Roetgen: Roetgen: Fast der Haushaltsausgleich

Im Jahr 2016 hat die Gemeinde Roetgen nahezu einen Haushaltsausgleich hergestellt. Wie Bürgermeister Jorma Klauss nun mitteilte, konnte die Gemeinde den mit über drei Millionen Euro kalkulierten Fehlbedarf auf eine niedrige vierstellige Summe reduzieren.

Bereits im Rahmen der Gemeinderatssitzung am 9. Mai hatte die Verwaltung den Rat hinsichtlich des vorläufigen Jahresergebnisses für das Jahr 2016 dahingehend informiert, dass der geplante Jahresfehlbedarf in Höhe von 3,142 Millionen Euro deutlich reduziert werden konnte. Nachdem die Verwaltung den Jahresabschluss aufgestellt und die Gemeindeprüfungsanstalt NRW diesen geprüft hat, liegt nunmehr das endgültige Ergebnis des Jahres 2016 vor: Die Gemeinde konnte den Fehlbetrag auf nur noch 1614 Euro verringern und damit nahezu einen Haushaltsausgleich darstellen. Dies war zuletzt 2008 der Fall.

Einmalige Gründe

Die Gründe für die enorme Verbesserung waren allerdings zumeist einmaliger Natur. Während die Erträge aus der Grundsteuer B und der Gewerbesteuer rund 600.000 Euro über den Haushaltsansätzen lagen, sind die Gemeindeanteile an der Einkommensteuer und der Umsatzsteuer rund 125.000 Euro hinter den Ansätzen geblieben. Die Auswertung der Neuberechnung der Pensionsrückstellungen zum 31.12.2016 führte zu einer einmaligen Verbesserung von rund 1,1 Millionen Euro.

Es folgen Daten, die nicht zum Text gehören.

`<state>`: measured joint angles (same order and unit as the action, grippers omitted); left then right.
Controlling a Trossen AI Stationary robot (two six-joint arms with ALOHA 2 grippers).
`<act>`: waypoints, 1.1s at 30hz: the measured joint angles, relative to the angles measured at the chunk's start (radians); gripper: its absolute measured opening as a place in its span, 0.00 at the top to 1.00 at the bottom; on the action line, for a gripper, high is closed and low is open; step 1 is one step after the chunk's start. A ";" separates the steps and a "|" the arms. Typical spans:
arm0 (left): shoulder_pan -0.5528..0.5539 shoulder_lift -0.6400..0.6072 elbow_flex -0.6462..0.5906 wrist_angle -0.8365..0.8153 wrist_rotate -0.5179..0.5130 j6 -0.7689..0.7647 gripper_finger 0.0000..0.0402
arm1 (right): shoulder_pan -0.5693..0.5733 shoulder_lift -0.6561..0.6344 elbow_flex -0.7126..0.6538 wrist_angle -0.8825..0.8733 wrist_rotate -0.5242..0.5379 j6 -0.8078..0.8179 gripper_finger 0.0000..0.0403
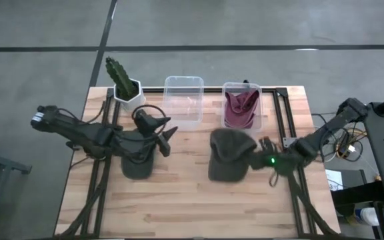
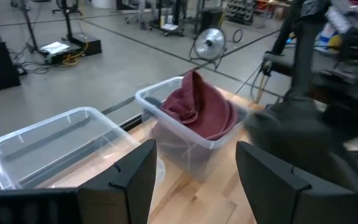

Diese Auflösungserträge sind dadurch entstanden, dass drei ehemalige Beamte verstorben sind und ein Beamter den Dienstherrn gewechselt hat. Außerdem wurden die geplanten Aufwendungen für die Versorgung und Unterbringung der Asylbewerber und Flüchtlinge durch die deutliche Reduzierung des Zustroms um rund 812.000 Euro gesenkt.

Ohne diese Verbesserungen hätte das Minus erneut bei rund einer Million Euro gelegen, ähnlich wie 2014 und 2015. Der Jahresabschluss wird im Rahmen der Ratssitzung am 19. Dezember endgültig festgestellt.